I never received a manual on how to be a caregiver.
— Lisa Yen
Becoming a caregiver to someone living with NET cancer looks different for each person. Some embrace this role enthusiastically, while others assume it reluctantly. The relationship with the NET patient may be that of a spouse, sibling, parent, child, relative, or friend. The responsibilities of a caregiver vary and may include physical care, advocacy, research, navigation, collaboration, education, logistics, or communication. (For simplicity, we will use the term “caregiver.”) The common thread is that NET caregivers are vital in supporting a loved one living with NET.
This is my story…
January 2, 2015 was the day my life was forever changed.
That was the day my husband was unexpectedly hospitalized for the first time in his life. Overnight, I took on a new role—caregiver to my husband. I suddenly stopped worrying about everything that used to worry me – big, important things including my career, goals, and ambitions. I also stopped sweating the small stuff—turning 40 with increasing white hairs and unmet goals. It all faded away. What mattered to me became crystal clear. I was 100% committed to walking alongside my husband and supporting him in his NET cancer journey.
Although I knew who was most important, I didn’t always know how to best care for my husband. I never received a manual on how to be a caregiver. There have been periods where I’m unable to consult with my husband when he’s simply been too ill. There have been other times when I focused on physical or medical needs and missed the emotional support he longed for. While it’s been a challenge for both of us to learn about NET and how to live with a cancer diagnosis, I recognize that I’ve also been on a separate journey of discovering how to best care for someone living with NET. It’s complicated and ever-changing, full of nuances and shifting roles and responsibilities. It cultivates patience and sensitivity. It deepens intimacy. It’s both hard and rewarding. I could never have imagined I would be in this place. Yet, I’m certain that if my husband must live with NET, there’s no other place I’d rather be than by his side.
Many of us serve as partners in the NET journey and yet, our journeys are also our own. LACNETS understands that NET caregivers need care too and so, we are committed to addressing their unique needs. Caregivers often grapple with identity, self-care, and isolation. Caregivers may have questions such as, “Do other people struggle with the same things I’m struggling with and if so, how do they handle it?", “Who can I talk to about my concerns?”, and “How can I be a better caregiver?” We at LACNETS desire to support caregivers by providing opportunities for them to discuss their concerns and experiences.

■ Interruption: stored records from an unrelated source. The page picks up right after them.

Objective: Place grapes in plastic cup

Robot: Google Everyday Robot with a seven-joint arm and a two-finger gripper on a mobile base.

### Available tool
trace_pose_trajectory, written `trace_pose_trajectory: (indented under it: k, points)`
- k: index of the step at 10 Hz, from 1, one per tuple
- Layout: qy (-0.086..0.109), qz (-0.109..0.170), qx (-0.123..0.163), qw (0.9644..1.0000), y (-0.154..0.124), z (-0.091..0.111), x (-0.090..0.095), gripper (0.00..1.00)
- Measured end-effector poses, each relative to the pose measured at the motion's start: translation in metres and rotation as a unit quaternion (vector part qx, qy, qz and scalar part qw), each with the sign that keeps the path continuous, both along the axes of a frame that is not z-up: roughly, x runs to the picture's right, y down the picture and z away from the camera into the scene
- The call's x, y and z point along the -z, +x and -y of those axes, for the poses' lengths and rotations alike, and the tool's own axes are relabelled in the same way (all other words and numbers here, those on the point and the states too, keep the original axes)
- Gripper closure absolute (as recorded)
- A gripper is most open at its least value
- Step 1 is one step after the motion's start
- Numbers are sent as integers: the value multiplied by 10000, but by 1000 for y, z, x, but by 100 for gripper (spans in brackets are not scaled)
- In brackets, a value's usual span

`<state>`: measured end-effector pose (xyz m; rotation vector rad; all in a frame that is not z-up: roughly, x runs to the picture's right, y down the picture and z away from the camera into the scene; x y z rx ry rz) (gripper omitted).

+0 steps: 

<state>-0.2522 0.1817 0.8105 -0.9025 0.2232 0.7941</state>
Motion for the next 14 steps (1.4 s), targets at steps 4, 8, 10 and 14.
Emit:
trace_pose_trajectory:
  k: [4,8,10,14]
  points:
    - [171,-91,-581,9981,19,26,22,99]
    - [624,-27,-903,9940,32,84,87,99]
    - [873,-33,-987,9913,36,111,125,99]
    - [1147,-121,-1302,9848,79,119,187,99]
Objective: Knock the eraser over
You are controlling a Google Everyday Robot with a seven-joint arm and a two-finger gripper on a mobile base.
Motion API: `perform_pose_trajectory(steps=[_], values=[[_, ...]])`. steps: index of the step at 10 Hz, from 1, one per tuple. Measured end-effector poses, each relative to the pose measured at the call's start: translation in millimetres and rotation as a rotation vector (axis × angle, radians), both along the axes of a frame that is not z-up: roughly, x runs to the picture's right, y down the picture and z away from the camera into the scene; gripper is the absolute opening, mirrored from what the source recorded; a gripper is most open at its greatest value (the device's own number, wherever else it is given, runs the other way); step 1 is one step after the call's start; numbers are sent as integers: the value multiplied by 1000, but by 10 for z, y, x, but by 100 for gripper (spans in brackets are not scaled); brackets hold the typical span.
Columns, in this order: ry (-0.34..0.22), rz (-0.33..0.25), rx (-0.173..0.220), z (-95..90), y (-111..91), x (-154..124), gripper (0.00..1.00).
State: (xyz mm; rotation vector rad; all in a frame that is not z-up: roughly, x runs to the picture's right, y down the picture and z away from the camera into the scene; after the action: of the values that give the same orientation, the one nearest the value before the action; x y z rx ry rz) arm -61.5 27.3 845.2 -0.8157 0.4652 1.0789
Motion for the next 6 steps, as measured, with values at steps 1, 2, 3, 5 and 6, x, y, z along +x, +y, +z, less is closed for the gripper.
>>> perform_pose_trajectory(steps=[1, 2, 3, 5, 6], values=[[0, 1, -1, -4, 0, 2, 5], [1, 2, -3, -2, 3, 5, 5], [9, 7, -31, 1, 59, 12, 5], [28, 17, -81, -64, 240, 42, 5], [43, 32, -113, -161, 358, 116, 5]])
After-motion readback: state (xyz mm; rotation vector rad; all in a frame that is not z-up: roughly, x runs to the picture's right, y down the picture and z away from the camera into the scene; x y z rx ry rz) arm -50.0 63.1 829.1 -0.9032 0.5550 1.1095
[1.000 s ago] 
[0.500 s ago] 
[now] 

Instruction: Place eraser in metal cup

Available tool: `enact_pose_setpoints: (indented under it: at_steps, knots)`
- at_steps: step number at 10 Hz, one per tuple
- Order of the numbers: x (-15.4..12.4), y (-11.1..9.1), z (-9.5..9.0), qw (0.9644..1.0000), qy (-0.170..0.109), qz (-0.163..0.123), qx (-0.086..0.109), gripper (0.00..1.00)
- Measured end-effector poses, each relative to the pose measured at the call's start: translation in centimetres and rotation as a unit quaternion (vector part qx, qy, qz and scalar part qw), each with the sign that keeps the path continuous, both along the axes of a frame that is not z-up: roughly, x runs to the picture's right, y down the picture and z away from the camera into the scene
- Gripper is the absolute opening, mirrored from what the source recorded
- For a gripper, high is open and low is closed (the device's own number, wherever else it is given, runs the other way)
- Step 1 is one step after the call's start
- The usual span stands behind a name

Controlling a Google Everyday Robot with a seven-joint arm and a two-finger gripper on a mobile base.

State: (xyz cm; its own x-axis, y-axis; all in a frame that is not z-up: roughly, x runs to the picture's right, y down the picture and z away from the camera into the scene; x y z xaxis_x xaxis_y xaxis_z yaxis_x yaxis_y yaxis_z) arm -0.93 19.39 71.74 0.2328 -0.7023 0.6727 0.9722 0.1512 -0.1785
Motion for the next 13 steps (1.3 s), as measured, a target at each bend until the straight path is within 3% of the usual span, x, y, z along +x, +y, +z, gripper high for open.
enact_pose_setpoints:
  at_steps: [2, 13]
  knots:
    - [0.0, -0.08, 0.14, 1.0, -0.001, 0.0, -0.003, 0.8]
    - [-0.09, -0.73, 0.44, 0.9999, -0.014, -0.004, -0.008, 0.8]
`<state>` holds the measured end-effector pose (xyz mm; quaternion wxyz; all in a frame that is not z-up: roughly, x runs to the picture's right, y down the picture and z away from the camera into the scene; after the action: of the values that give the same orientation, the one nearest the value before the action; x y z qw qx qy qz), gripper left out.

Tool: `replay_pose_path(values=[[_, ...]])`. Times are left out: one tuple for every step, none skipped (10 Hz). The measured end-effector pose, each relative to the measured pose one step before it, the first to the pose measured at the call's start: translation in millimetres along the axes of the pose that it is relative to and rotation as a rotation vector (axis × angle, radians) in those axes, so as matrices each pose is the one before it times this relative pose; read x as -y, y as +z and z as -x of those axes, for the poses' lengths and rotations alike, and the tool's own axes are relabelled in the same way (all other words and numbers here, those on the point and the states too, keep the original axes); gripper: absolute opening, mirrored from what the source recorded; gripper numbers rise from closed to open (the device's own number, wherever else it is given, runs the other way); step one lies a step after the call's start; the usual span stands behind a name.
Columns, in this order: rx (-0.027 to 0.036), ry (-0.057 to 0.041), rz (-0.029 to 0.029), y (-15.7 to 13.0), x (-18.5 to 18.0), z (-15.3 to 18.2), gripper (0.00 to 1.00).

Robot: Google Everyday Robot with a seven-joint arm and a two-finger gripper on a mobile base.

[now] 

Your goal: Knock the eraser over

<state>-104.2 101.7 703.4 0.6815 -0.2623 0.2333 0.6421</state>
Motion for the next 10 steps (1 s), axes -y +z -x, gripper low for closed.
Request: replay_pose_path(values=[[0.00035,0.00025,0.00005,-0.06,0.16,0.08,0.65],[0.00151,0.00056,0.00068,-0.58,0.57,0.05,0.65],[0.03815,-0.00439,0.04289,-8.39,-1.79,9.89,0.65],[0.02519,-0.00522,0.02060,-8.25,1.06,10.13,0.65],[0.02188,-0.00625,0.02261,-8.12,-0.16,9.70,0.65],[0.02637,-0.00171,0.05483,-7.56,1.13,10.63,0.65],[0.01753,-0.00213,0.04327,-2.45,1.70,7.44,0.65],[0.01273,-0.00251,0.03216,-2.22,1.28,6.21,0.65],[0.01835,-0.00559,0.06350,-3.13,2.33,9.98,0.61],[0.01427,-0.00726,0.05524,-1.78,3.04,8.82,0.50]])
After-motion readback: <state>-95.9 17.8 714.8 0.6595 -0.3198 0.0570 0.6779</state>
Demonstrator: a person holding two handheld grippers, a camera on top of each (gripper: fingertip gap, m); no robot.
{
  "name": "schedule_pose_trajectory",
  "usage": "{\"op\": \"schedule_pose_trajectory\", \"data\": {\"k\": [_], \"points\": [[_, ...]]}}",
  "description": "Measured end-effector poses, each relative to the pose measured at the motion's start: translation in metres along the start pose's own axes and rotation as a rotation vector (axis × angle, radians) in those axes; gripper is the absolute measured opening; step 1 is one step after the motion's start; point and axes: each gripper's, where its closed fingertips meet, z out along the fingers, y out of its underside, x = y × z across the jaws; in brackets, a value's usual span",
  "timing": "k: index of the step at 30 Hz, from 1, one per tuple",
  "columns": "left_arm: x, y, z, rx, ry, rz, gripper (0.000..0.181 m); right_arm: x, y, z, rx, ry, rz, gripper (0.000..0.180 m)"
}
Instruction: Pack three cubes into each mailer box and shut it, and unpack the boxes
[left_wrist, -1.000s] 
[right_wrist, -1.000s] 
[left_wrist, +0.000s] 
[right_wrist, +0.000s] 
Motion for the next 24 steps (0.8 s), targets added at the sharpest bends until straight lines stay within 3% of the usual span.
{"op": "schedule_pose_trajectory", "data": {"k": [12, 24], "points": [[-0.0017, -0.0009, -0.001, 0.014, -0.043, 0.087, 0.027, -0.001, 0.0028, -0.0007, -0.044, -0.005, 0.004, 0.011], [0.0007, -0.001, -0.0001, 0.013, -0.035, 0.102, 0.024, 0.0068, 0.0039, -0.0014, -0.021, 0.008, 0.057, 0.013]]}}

To this end, we invite you to join us for our monthly virtual support group for NET caregivers. This is a 2-hour private forum just for caregivers facilitated by palliative care physician Dr. Chandana Banerjee and psychiatrist Dr. Kim Shapiro. Our meetings are typically held on the last Saturday of every month. RSVP by clicking here.
One of the most important lessons I’ve learned in becoming a caregiver is that self-care is now part of the job. It’s no longer optional; it’s essential. Self-care includes receiving our own support and connecting with others with similar struggles. Sharing experiences and insights with others builds inner strength and resilience.
We might still not have a manual for how to be NET caregivers, but we have each other. And together, we are stronger.